• _Goal of the exercise_
Search the records below for the word "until". Pull out each line that has it.

• _Dataset entries_

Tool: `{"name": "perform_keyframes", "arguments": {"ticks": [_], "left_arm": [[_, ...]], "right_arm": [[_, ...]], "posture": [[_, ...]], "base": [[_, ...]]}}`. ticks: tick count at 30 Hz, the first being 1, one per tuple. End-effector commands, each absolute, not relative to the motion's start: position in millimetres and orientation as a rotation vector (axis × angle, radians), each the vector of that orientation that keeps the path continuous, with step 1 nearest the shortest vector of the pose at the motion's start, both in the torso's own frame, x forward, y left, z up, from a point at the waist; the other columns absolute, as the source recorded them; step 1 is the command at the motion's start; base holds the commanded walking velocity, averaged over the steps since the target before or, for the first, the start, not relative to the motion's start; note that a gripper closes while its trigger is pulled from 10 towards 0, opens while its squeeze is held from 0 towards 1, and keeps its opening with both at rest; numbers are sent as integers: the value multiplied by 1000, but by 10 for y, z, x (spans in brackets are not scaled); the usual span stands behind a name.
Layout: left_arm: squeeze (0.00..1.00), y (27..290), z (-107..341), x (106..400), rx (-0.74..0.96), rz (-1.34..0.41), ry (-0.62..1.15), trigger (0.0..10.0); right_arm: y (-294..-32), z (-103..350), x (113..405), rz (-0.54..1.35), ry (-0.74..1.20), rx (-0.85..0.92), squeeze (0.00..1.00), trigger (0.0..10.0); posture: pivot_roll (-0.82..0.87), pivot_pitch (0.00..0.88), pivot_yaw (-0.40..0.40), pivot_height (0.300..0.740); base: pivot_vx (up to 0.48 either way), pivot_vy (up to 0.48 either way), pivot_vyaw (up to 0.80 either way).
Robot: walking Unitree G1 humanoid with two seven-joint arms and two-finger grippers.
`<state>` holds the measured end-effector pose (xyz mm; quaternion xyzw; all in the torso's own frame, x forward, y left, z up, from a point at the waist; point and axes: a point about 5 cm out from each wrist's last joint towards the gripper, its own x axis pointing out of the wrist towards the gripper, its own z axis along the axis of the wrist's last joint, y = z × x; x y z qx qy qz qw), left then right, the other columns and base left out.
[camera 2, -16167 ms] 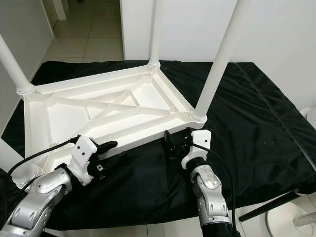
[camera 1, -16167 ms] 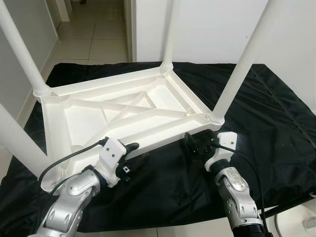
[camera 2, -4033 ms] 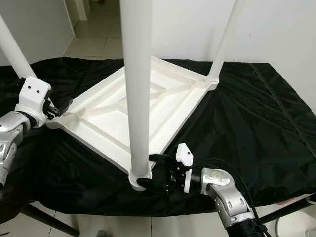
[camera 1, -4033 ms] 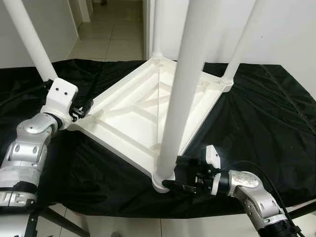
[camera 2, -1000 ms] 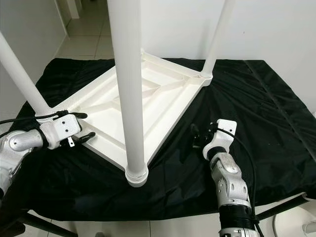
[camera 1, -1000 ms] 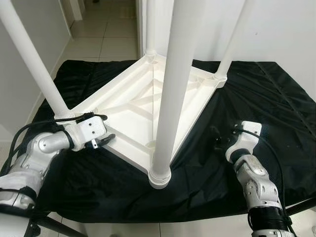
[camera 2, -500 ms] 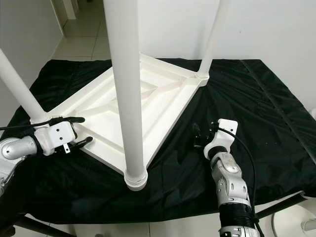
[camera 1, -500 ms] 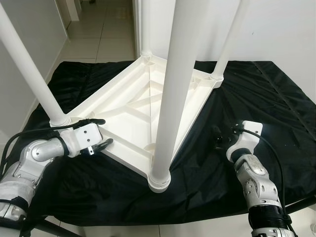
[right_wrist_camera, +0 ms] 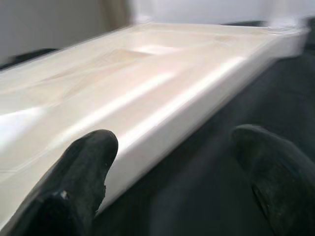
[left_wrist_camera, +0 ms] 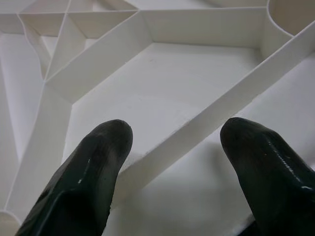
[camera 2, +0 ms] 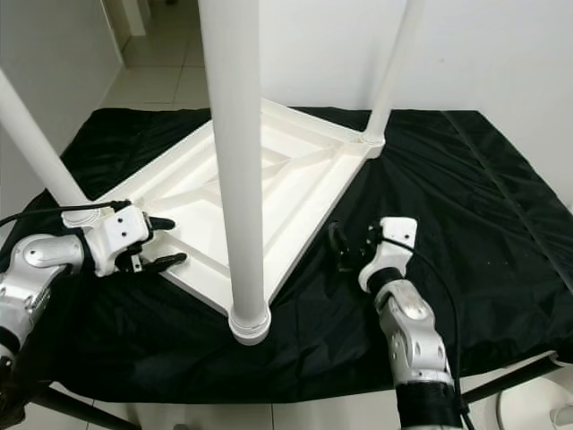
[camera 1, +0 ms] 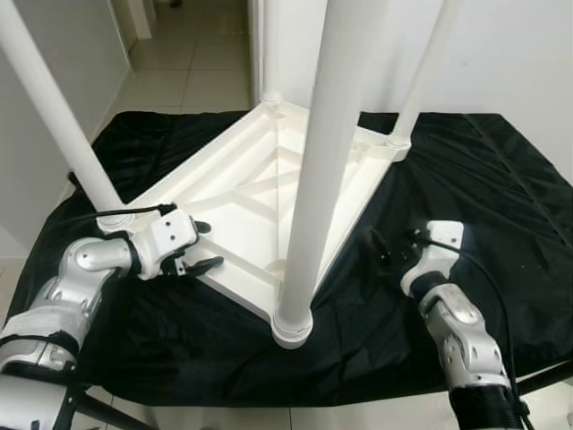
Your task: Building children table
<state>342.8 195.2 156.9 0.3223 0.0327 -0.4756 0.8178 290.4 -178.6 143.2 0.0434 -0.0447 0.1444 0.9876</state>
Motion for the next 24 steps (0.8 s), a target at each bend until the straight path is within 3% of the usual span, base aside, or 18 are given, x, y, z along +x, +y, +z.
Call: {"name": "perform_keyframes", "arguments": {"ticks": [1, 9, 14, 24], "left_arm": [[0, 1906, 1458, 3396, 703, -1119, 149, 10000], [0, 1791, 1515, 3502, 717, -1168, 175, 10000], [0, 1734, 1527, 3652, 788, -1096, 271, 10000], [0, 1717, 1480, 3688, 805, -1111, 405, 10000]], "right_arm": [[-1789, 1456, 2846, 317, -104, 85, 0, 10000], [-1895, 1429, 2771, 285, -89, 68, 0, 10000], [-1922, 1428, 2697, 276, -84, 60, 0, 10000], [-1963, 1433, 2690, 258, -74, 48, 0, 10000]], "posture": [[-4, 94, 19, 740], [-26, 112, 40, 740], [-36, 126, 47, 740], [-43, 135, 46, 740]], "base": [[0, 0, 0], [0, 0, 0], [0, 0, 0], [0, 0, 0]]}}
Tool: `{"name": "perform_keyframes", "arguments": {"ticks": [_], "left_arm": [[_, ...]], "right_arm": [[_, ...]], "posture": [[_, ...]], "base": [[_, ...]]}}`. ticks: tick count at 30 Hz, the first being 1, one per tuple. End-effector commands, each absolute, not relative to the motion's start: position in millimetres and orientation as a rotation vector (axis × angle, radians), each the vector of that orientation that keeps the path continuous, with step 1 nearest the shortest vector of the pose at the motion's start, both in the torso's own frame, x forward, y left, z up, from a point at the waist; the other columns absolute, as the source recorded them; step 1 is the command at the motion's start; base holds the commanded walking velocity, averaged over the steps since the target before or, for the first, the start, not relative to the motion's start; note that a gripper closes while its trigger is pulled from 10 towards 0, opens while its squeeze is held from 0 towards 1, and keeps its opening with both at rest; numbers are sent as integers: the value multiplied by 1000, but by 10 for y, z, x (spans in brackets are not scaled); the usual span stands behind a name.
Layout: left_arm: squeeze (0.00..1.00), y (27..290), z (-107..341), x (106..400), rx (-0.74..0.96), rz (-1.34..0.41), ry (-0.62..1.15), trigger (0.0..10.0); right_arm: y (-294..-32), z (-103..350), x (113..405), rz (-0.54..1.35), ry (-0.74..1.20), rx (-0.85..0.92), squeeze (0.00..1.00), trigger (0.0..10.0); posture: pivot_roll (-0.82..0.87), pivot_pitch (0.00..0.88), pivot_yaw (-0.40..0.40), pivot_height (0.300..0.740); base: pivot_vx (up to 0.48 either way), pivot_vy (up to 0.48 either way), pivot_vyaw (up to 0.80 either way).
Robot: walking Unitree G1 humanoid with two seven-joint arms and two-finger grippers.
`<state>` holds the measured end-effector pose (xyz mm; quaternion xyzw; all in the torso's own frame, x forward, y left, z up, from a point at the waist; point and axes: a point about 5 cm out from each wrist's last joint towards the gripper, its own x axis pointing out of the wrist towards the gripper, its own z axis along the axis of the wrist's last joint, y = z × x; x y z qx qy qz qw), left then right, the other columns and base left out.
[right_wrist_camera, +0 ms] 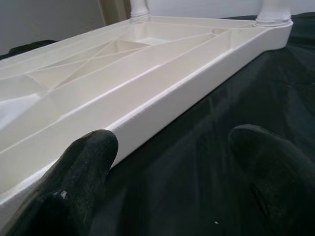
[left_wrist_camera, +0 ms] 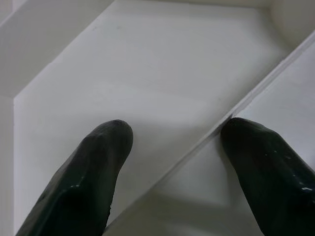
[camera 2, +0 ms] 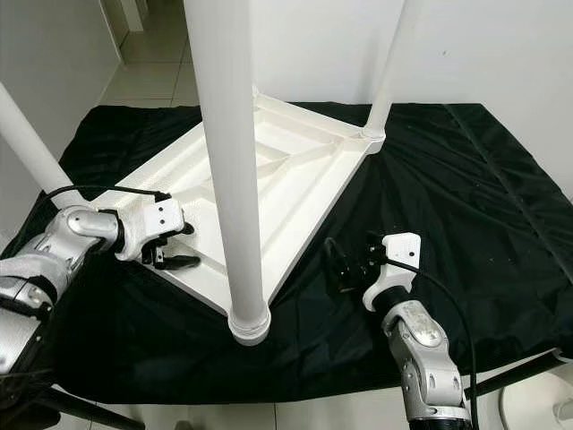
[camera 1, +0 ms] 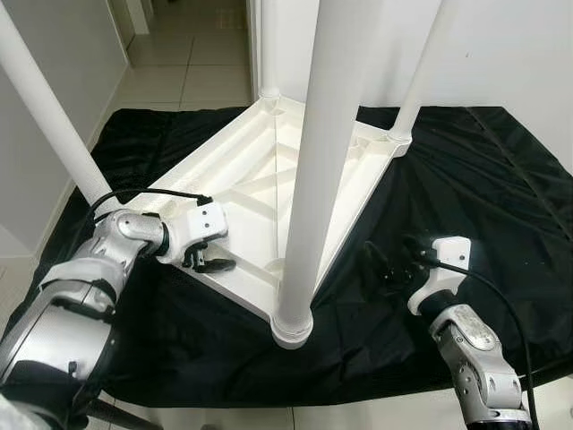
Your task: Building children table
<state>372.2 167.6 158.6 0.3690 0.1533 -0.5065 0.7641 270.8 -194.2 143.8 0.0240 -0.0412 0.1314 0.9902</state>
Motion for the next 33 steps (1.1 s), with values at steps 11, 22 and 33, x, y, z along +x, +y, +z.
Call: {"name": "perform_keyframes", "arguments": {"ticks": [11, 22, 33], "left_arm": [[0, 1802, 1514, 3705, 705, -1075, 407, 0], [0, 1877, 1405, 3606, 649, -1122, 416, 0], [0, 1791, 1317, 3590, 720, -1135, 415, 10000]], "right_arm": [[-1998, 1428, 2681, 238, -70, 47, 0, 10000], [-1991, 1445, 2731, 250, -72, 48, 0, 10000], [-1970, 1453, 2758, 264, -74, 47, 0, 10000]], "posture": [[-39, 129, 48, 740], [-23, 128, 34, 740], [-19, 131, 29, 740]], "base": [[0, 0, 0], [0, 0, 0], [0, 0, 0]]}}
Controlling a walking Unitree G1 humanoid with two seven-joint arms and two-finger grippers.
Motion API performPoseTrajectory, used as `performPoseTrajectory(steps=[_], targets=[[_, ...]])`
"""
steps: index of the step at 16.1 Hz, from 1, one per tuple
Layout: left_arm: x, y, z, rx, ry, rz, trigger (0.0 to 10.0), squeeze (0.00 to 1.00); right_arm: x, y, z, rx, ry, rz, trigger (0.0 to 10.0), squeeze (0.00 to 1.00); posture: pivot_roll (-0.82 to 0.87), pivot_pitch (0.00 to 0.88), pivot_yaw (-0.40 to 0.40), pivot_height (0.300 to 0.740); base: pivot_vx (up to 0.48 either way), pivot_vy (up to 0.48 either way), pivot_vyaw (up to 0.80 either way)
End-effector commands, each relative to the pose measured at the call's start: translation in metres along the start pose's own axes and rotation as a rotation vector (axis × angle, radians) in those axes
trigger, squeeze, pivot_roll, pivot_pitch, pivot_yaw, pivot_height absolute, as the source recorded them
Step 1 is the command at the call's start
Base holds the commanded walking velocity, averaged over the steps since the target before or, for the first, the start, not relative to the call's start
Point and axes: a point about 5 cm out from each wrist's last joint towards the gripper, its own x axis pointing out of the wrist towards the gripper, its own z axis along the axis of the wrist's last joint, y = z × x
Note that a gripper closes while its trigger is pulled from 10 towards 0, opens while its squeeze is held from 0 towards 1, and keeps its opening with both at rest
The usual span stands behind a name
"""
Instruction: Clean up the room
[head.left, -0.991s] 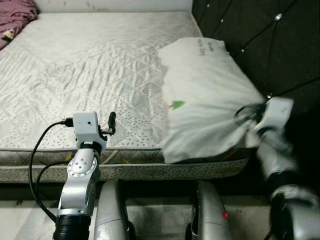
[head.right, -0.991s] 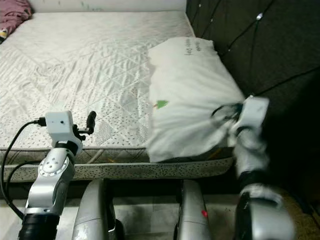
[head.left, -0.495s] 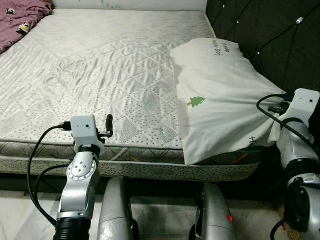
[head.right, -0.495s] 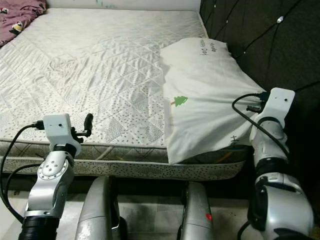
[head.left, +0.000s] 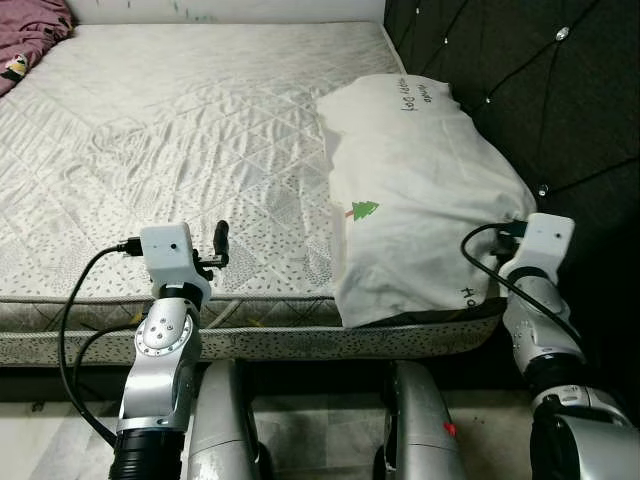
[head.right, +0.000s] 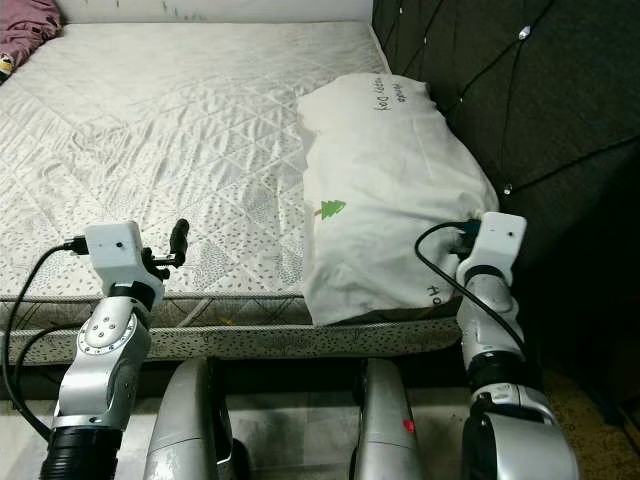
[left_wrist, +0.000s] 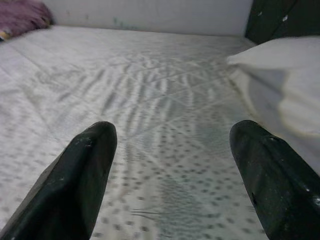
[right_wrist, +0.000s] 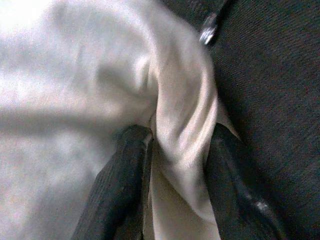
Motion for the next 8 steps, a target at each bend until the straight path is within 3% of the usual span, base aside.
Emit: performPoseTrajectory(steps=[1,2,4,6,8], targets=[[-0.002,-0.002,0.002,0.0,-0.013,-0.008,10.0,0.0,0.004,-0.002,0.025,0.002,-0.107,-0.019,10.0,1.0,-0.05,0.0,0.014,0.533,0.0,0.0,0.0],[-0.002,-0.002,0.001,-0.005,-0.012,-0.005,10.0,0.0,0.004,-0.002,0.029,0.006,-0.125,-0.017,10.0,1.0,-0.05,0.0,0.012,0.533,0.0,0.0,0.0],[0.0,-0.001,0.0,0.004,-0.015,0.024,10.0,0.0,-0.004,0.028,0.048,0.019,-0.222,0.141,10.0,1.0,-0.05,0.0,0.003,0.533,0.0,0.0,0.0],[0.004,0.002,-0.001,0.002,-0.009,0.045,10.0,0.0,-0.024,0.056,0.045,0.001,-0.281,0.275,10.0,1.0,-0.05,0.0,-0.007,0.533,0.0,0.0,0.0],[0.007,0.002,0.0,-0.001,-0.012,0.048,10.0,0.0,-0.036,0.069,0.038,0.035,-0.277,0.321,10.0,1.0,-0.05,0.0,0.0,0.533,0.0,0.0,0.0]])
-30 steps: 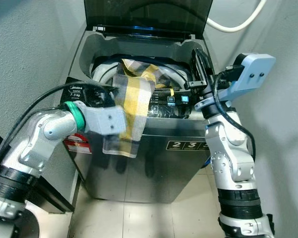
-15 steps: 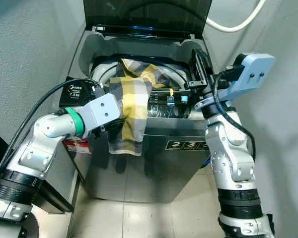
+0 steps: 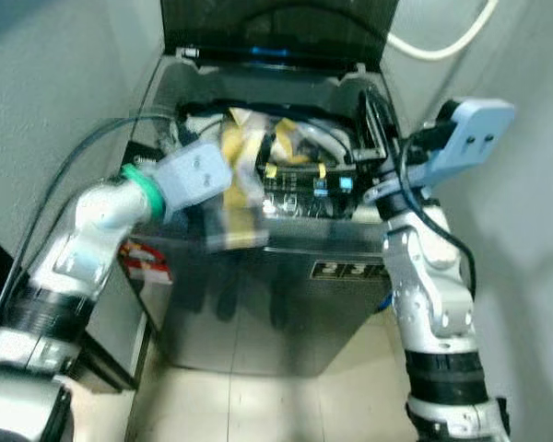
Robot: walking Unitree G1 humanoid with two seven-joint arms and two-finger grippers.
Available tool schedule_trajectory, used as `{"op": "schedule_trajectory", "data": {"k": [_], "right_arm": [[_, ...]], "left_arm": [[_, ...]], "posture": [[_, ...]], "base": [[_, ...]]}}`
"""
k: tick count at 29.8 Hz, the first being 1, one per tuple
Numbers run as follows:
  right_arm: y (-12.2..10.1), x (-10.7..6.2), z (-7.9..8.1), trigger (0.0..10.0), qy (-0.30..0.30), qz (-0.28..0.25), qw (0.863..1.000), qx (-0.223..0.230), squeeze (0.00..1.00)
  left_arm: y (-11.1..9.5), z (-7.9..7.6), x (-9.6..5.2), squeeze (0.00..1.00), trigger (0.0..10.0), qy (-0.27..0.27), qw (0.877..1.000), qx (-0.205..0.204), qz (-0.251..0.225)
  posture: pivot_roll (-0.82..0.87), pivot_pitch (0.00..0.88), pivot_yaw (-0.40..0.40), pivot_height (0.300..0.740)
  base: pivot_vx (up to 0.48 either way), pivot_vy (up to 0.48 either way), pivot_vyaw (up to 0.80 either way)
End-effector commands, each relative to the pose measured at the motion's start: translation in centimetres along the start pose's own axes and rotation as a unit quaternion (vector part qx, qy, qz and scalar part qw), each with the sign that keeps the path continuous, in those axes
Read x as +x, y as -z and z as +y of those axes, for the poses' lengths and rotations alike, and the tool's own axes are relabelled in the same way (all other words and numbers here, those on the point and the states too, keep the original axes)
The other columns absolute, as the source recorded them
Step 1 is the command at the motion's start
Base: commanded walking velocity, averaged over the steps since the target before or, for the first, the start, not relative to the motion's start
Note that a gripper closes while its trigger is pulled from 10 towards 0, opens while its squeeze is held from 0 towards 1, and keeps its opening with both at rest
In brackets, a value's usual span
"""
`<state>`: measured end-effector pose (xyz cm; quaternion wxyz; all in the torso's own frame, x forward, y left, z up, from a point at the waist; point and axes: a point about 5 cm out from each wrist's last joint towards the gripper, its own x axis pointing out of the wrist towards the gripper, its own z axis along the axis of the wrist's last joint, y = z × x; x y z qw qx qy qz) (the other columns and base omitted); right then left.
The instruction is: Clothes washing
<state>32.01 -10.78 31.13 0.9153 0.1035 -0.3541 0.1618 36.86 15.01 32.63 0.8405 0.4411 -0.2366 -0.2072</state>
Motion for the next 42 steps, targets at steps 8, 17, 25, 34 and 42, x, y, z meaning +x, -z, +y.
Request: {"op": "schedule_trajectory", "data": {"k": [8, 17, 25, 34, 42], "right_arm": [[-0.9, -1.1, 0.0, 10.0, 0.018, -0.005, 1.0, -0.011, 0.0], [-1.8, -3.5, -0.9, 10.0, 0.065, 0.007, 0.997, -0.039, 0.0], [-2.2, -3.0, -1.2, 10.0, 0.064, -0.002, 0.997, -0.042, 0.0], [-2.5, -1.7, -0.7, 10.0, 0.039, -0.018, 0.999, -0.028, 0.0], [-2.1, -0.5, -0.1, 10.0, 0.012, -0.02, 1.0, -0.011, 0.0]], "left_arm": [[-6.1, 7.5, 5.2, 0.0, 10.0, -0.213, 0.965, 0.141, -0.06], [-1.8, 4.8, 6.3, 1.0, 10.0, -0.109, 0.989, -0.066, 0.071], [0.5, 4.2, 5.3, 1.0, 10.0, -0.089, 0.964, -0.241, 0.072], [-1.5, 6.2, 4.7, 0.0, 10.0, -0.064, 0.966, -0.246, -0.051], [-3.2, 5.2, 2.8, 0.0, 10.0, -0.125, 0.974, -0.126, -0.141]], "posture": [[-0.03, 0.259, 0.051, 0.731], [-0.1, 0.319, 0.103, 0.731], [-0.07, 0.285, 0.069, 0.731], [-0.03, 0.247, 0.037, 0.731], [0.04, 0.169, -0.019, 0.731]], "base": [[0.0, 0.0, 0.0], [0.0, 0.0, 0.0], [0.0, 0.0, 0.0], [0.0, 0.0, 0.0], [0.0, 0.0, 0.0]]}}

• _Task result_
Motion for the next 24 steps (0.8 s), a target at each bend until the straight path is within 3% of the usual span, base aside, or 18 are given, x, y, z along +x, +y, +z.
Motion for the next 8 steps, a target at each bend until the straight path is within 3% of the usual span, base aside.

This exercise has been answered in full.